Gun company finds bullseye in PA after NY restricts sales


----------



## denner (Jun 3, 2011)

Good for them.


----------



## Glenn-SC (Sep 6, 2009)

NY will continue to lose tax revenue from companies leaving and lost sales.
Then they will be confused as to why they have budget shortfalls and why they will have to cut services or raise taxes.


----------



## SP3 (Nov 25, 2009)

Glenn-SC said:


> NY will continue to lose tax revenue from companies leaving and lost sales.
> Then they will be confused as to why they have budget shortfalls and why they will have to cut services or raise taxes.

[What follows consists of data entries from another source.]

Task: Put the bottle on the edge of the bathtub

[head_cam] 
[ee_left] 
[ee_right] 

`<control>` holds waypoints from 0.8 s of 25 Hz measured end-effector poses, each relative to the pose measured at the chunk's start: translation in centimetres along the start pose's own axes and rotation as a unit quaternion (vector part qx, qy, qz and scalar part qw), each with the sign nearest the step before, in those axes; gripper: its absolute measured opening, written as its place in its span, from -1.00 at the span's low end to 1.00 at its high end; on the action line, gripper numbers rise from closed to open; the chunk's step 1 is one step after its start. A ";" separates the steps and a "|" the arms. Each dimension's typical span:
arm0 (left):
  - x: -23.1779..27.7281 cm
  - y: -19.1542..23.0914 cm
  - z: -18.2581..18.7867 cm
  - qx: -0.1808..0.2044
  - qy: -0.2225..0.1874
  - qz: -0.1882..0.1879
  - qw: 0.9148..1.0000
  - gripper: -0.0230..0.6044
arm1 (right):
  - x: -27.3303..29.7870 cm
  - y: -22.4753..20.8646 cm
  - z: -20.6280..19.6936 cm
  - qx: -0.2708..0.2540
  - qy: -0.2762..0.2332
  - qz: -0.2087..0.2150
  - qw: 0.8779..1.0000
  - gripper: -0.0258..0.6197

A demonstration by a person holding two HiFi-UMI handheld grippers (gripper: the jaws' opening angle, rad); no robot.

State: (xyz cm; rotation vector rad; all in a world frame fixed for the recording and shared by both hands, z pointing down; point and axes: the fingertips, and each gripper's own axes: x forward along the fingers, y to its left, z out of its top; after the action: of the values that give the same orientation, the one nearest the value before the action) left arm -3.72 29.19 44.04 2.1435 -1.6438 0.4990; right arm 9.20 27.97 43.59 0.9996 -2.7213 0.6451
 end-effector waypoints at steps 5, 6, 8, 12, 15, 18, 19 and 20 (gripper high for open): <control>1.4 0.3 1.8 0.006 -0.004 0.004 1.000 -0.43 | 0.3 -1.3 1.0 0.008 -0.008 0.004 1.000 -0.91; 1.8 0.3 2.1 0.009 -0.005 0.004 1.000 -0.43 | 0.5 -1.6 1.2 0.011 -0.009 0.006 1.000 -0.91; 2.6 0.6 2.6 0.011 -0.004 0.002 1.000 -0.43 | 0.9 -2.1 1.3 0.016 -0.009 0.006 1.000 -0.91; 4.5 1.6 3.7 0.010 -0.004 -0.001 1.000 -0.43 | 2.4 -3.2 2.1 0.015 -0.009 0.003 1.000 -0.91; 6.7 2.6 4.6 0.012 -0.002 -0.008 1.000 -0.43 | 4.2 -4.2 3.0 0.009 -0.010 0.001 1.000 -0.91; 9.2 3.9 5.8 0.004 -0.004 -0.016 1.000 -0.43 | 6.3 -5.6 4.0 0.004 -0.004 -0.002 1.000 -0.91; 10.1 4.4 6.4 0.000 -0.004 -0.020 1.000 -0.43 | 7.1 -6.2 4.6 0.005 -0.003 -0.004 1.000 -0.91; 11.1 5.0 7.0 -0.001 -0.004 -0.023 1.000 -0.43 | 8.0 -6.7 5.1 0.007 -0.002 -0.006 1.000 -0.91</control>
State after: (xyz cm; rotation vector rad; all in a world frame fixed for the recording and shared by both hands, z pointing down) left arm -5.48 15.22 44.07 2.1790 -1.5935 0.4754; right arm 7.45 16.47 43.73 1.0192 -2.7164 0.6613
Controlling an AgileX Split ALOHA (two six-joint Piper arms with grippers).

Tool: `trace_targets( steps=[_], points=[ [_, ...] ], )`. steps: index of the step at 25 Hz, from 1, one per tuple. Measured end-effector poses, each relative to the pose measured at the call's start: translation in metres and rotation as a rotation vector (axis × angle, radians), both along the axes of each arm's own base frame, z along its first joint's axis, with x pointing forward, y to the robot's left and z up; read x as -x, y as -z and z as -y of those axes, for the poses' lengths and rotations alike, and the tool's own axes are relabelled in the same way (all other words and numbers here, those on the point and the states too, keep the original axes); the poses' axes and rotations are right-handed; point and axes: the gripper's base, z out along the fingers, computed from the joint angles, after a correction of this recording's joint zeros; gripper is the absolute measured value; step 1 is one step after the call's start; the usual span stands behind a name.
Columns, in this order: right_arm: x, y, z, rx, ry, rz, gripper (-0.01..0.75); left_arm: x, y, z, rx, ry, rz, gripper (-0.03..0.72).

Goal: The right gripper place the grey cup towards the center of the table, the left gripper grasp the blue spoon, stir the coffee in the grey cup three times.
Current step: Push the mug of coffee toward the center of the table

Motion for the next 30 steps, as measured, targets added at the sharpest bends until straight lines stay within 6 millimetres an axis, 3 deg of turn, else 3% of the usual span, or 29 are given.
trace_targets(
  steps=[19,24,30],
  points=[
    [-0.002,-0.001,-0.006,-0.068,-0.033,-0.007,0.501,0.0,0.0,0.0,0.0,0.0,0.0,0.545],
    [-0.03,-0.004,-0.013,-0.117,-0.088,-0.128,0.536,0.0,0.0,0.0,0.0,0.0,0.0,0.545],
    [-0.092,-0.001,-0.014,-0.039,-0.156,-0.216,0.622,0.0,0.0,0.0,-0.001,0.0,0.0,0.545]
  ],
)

... and pay out more in unemployment, food stamps, 'disability', etc since many (most) of the (formerly employed) people can't move. the housing market, for sellers, is still complete shit. Good luck to Kahr AND the people that cannot go with them.


----------



## TIDEHSV (Jul 26, 2014)

Remington Arms is in the process of relocating from NY to Huntsville, AL...


----------



## aarondhgraham (Mar 17, 2011)

*The lib-tards in that state will simply say, "Good riddance."*



> NY will continue to lose tax revenue from companies leaving and lost sales.
> Then they will be confused as to why they have budget shortfalls and why they will have to cut services or raise taxes.

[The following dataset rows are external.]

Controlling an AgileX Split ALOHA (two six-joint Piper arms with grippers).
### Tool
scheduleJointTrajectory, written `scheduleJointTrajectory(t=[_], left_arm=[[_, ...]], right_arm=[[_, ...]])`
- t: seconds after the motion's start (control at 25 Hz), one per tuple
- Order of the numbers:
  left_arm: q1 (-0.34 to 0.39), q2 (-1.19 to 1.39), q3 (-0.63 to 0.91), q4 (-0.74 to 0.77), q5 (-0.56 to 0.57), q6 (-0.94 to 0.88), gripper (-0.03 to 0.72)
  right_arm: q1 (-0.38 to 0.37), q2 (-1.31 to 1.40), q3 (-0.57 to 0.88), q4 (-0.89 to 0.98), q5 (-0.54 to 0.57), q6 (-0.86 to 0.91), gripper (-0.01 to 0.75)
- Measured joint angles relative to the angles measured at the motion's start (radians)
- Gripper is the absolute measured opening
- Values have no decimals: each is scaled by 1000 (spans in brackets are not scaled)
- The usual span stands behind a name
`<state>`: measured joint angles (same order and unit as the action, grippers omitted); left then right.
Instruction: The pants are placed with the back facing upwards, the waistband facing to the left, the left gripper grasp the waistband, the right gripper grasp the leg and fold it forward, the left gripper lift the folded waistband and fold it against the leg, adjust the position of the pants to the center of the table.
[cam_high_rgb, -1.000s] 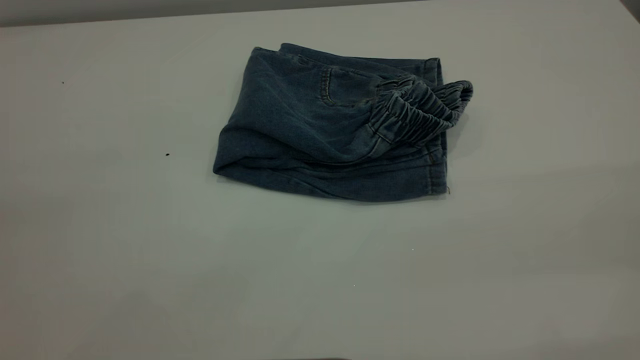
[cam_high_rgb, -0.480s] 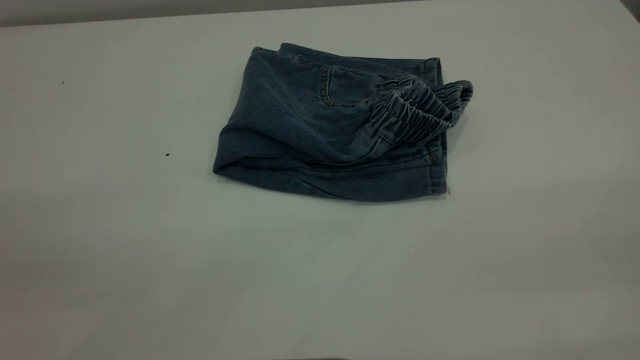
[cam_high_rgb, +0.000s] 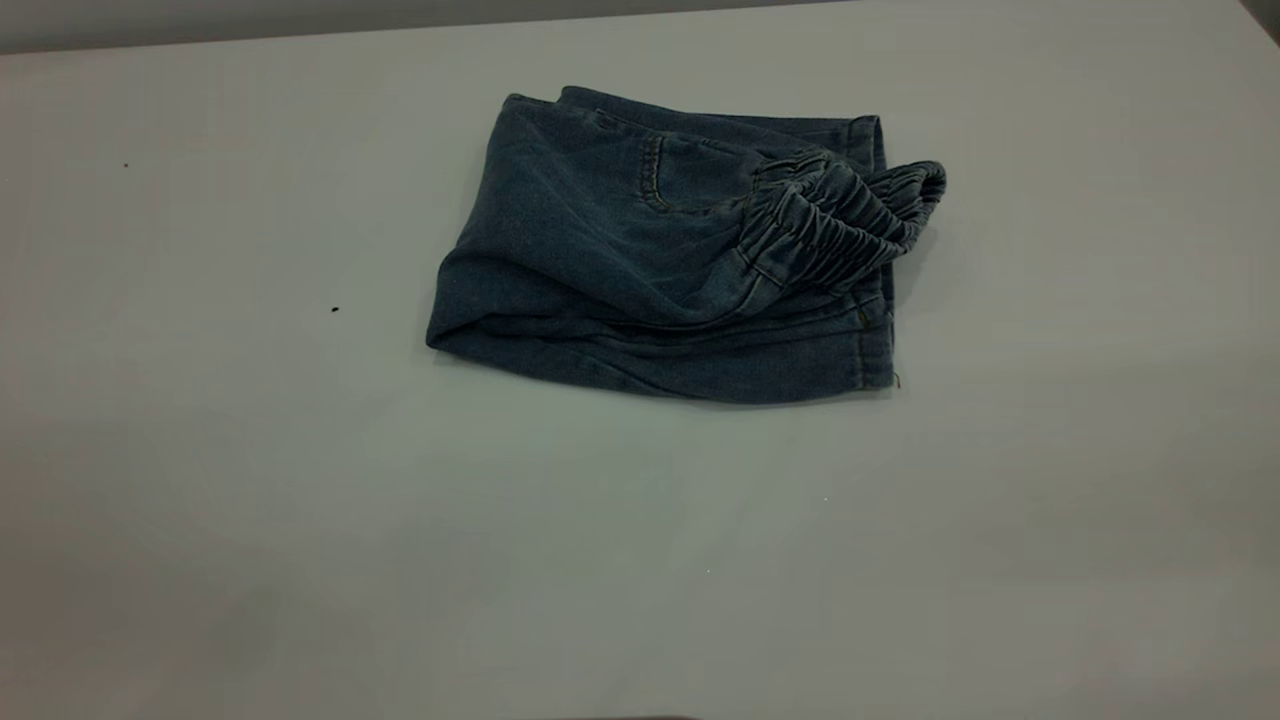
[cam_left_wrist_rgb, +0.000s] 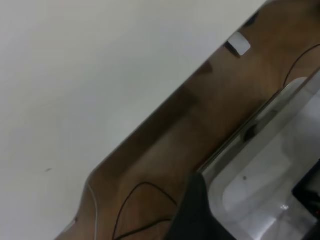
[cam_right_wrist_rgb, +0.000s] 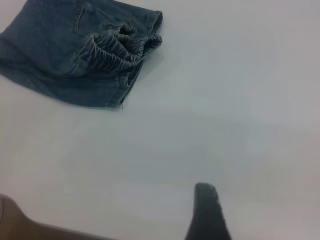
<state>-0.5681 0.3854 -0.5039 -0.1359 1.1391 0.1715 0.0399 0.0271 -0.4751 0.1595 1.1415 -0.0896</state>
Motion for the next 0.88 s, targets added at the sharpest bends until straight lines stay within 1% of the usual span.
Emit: scheduleJointTrajectory(t=[0.2, 0.72, 0.8, 0.88], left_arm=[[0, 0, 10, 40, -21, -34, 570], [6, -19, 10, 44, -24, -50, 570], [48, -36, 10, 43, -24, -50, 570], [148, -65, 11, 44, -24, -50, 570]], right_arm=[[0, 0, 0, 0, 0, 0, 423], [0, 0, 0, 0, 0, 0, 423], [0, 0, 0, 0, -1, 0, 423], [0, 0, 0, 0, -1, 0, 423]])
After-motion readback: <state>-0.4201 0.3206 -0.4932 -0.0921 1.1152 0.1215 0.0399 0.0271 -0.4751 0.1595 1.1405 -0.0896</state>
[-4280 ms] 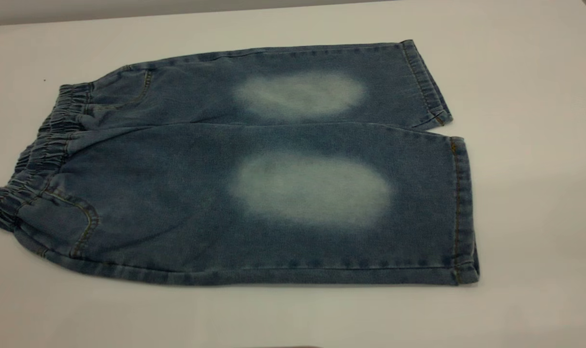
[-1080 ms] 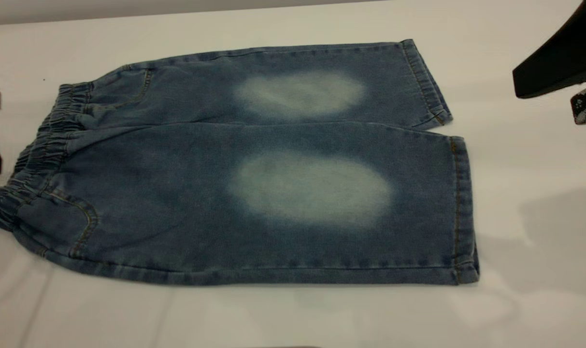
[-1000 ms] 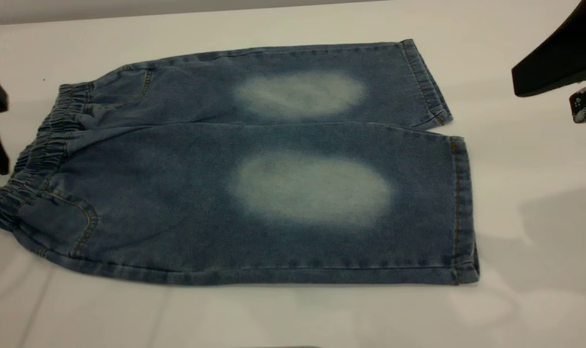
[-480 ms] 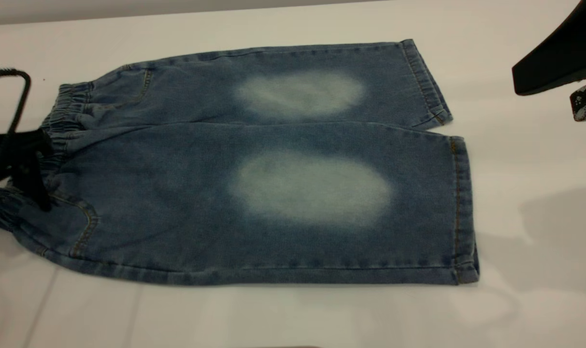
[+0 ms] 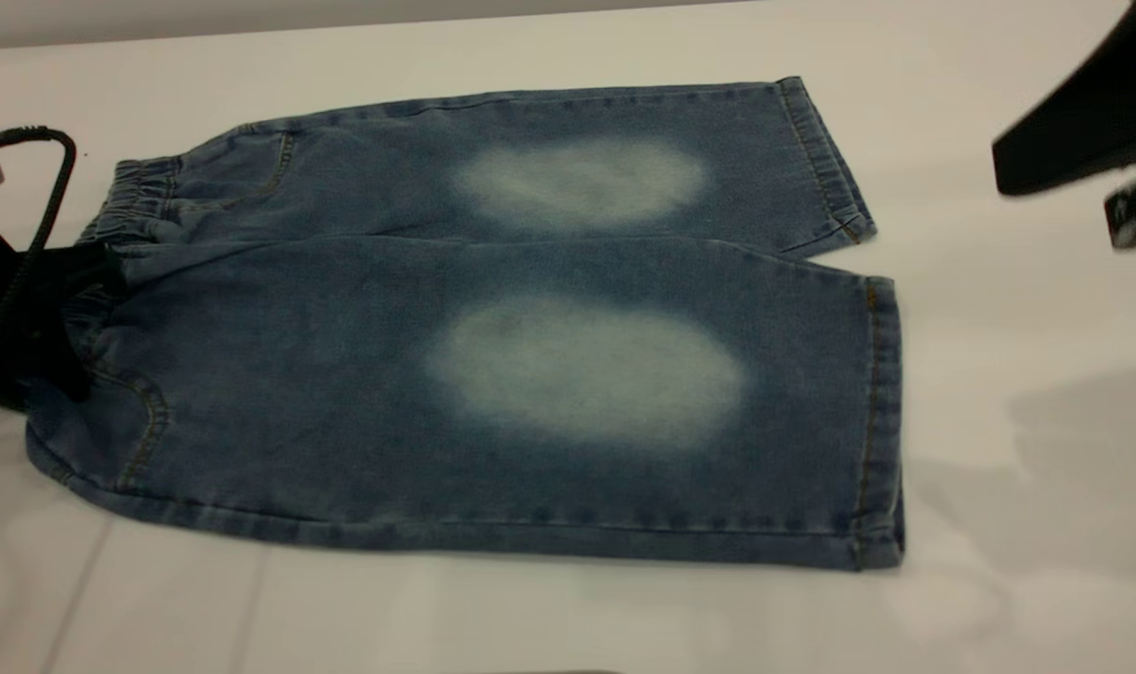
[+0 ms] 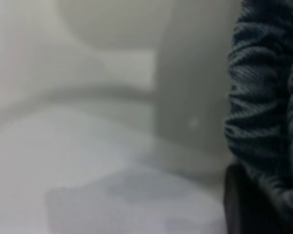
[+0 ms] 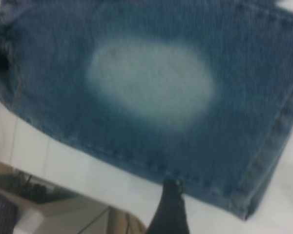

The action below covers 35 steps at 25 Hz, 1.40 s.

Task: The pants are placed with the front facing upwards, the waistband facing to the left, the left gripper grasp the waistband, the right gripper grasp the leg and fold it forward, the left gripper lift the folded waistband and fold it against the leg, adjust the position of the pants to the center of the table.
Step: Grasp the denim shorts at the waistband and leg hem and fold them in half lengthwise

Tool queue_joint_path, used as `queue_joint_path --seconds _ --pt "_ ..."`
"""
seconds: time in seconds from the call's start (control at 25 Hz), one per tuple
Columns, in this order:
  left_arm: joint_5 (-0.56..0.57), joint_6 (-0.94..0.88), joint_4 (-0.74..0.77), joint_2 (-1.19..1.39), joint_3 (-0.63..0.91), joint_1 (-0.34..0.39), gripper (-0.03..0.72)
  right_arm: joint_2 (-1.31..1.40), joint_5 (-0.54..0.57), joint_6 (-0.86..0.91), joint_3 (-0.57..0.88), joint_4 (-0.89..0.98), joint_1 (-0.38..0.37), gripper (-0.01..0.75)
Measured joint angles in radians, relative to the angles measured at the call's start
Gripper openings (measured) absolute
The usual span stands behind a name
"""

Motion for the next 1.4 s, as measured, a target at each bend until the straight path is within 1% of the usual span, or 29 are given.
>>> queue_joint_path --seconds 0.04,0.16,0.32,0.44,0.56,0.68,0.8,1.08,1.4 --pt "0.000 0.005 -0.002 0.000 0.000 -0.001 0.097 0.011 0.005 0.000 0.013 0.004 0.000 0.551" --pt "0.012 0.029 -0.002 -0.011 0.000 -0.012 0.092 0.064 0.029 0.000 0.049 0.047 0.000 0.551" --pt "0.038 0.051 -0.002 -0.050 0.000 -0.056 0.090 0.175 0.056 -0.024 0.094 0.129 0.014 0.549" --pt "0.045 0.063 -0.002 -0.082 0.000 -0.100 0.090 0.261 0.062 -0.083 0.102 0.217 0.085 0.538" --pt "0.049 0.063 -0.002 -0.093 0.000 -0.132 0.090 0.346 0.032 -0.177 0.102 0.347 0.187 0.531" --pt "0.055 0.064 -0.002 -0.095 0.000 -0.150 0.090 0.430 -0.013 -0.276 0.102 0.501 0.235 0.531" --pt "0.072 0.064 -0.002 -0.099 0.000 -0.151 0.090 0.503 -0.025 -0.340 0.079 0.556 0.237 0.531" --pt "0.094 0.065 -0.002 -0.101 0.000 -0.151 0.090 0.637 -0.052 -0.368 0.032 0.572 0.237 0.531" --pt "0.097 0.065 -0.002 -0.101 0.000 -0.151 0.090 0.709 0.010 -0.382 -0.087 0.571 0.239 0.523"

The entire firearms industry in New York is only a drop in the bucket for the state,,,
Now some of the counties/cities and certainly lots of individuals will suffer,,,
But on a statewide level it's not enough for them to worry about.

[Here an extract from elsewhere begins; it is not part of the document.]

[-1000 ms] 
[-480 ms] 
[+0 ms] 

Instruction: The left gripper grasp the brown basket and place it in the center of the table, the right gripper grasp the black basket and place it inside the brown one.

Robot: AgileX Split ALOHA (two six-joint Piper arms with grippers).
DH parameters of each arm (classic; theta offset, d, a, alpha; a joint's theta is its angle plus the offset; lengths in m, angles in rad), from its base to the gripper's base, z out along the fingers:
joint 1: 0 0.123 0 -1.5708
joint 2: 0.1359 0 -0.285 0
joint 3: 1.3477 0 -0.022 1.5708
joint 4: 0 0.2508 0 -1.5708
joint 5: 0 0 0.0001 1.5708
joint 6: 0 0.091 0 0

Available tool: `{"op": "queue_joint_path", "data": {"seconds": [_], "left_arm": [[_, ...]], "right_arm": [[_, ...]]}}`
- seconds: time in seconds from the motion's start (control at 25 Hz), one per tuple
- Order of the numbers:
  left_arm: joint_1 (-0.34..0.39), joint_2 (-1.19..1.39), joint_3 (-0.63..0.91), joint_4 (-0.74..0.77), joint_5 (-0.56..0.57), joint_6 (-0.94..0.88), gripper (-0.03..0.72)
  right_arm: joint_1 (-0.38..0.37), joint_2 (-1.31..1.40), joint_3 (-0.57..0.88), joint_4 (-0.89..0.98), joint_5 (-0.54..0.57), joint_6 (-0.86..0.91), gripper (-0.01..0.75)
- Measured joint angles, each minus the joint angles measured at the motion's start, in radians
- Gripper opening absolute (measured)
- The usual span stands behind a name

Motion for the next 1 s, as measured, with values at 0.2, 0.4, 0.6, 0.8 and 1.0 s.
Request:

The lib-tards in that state will simply state,,,
"Good riddance. Another victory for us."

Aarond

.


----------



## desertman (Aug 29, 2013)

aarondhgraham:


> The entire firearms industry in New York is only a drop in the bucket for the state,,,


It's not only the firearms industry that is leaving New York. Upstate New York is an industrial wasteland, has been for decades. Basically the only industry left is the financial industry with their big fat Wall Street bonuses keeping the state afloat. Oh, and it's exorbitant property taxes that are used as a substitute for what state income taxes should be paying for. NYC Mayor Bill Deblasio plans on hiking the taxes on the financial industry to expand the socialist welfare state even further. These arrogant bastard's think that New York is such a great place to live and do business in, that people would pay anything to live there. Their last arrogant swine, Bloomberg had the gall to state this publicly. New York simply can not afford to lose more businesses. That's why they are running those ridiculous adds trying to bribe company's to re-locate there with 10 year tax breaks. It's what happens after those tax breaks expire that counts and who will have to make up the difference for those breaks. More than likely it will be those businesses that have been established there that will be shortchanged. They will then pack up and move. The State of New York will in no way forfeit all that tax revenue. This is a great example of how scheming, conniving "Progressive" governments operate. It's sad that the people of New York can't see through all of this and keep electing these same contemptible jackasses into perpetuity. They are literally watching their state go down the toilet but are too stupid to want to do a damn thing about it. Those that do are vastly outnumbered by societies leaches and the public employees unions that have a stranglehold on the state legislature. They may say "Good riddance Another victory for us" for now but soon they will be wallowing in their own excrement.


----------



## aarondhgraham (Mar 17, 2011)

*Hello desertman,,,*

Don't hold back now,,,
Tell us how you really feel. :smt112

Not that every word you said isn't true,,,
But since not one of the leaders will suffer personally,,,
They will continue on their merry way to their utopian society.

Aarond

.


----------



## BigT (Jun 20, 2014)

desertman said:


> aarondhgraham:
> 
> It's not only the firearms industry that is leaving New York. Upstate New York is an industrial wasteland, has been for decades. Basically the only industry left is the financial industry with their big fat Wall Street bonuses keeping the state afloat. Oh, and it's exorbitant property taxes that are used as a substitute for what state income taxes should be paying for. NYC Mayor Bill Deblasio plans on hiking the taxes on the financial industry to expand the socialist welfare state even further. These arrogant bastard's think that New York is such a great place to live and do business in, that people would pay anything to live there. Their last arrogant swine, Bloomberg had the gall to state this publicly. New York simply can not afford to lose more businesses. That's why they are running those ridiculous adds trying to bribe company's to re-locate there with 10 year tax breaks. It's what happens after those tax breaks expire that counts and who will have to make up the difference for those breaks. More than likely it will be those businesses that have been established there that will be shortchanged. They will then pack up and move. The State of New York will in no way forfeit all that tax revenue. This is a great example of how scheming, conniving "Progressive" governments operate. It's sad that the people of New York can't see through all of this and keep electing these same contemptible jackasses into perpetuity. They are literally watching their state go down the toilet but are too stupid to want to do a damn thing about it. Those that do are vastly outnumbered by societies leaches and the public employees unions that have a stranglehold on the state legislature. They may say "Good riddance Another victory for us" for now but soon they will be wallowing in their own excrement.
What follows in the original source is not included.